La culture et l’élevage, ses passions secrètes

«Il parle là où il doit prononcer. Il parle avec les gens, donne des cours, anime des conférences. Quant à se prononcer dans les médias, ce n’est pas sa tasse de thé. Il a peur des médias parce qu’il ne voudrait pas que l’on puisse interpréter ses propos dans un sens différent du sien. Il pourrait ne pas avoir le même entendement que son intervieweur. Et là, ça pose problème. C’est pour cela qu’il ne parle pas dans la presse. Et s’il se décide de le faire, il va réfléchir longtemps avant de plonger. Mais, si c’est lors du Gamou, là c’est différent. C’est toute la presse qui est présente. Et même si un organe biaise ses propos, les autres pourront relater ce qu’il a dit.»

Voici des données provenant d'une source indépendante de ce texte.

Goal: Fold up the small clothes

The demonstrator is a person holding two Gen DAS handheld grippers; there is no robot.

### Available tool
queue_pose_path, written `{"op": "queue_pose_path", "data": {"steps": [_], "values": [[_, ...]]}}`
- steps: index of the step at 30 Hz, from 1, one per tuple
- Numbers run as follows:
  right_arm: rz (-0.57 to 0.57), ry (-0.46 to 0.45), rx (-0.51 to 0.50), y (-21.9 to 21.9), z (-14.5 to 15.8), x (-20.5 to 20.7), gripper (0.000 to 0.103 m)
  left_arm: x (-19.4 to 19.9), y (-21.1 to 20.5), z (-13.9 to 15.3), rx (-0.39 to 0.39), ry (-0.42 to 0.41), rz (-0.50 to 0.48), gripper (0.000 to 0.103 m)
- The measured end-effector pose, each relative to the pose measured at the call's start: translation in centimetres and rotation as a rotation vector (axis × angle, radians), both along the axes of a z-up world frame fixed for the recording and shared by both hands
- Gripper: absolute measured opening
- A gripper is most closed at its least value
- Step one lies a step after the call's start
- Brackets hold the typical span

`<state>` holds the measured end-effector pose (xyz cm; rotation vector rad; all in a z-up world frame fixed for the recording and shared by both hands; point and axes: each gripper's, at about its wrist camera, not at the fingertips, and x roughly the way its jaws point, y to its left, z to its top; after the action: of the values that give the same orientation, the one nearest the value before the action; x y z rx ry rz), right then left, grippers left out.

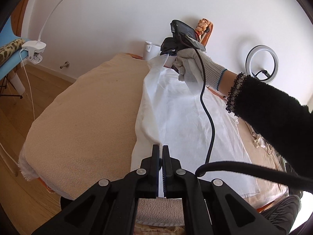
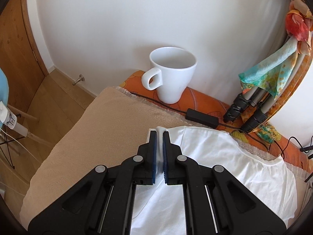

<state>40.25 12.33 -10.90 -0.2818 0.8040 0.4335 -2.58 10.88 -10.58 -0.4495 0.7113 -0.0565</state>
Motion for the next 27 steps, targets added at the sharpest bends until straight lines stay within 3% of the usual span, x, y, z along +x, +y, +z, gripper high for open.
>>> {"op": "queue_pose_path", "data": {"steps": [6, 12, 15, 23, 26, 27], "values": [[-0.113, 0.003, 0.083, -7.3, 0.0, 0.1, 0.006, 0.9, -3.6, 0.4, 0.045, -0.011, -0.122, 0.0], [-0.196, 0.02, 0.076, -13.6, -1.8, 0.4, 0.006, 1.4, -7.6, 0.1, 0.081, 0.01, -0.23, 0.0], [-0.217, 0.032, 0.081, -15.1, -2.6, 0.8, 0.006, 1.6, -9.1, 0.1, 0.12, 0.017, -0.258, 0.0], [-0.212, 0.037, 0.033, -14.9, -3.6, 0.9, 0.006, 1.8, -9.9, -0.5, 0.105, 0.055, -0.325, 0.001], [-0.239, 0.058, 0.003, -15.1, -3.9, 1.2, 0.008, 1.5, -10.4, -0.4, 0.112, 0.059, -0.354, 0.017], [-0.247, 0.052, 0.0, -15.3, -3.8, 1.2, 0.018, 1.2, -10.5, -0.3, 0.121, 0.055, -0.36, 0.019]]}}
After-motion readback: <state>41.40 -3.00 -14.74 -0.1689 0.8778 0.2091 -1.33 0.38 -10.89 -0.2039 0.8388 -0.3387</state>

Serigne Mbaye, c’est aussi un homme au douze métiers. «A part l’enseignement, il est aussi cultivateur et éleveur. Il a des champs au Djolof, dans le Sine, où est né son grand-père. Il a un champ aux environs de Daara Djolof, un autre à Fass Abdou. Il élève des moutons, des bœufs et quelques chevaux. Pour ses relations avec les autorités politiques, il a beaucoup d’amis parmi elles, mais vous ne l’entendrez jamais plaider pour qui que ce soit. Des talibés à lui ? Est-ce qu’il accepte d’en voir. Il vous aurait dit, si vous l’aviez appelé Serigne : ‘’Je ne suis pas un marabout, je suis un talibé.’’ Si tu veux, il peut te donner un «wird», mais s’en limite là.» Se voulant sage, il dit : «Je ne peux vous donner de noms, mais ils sont nombreux.» Une retenue, clef de la sagesse de son ami, cet homme qui force le respect.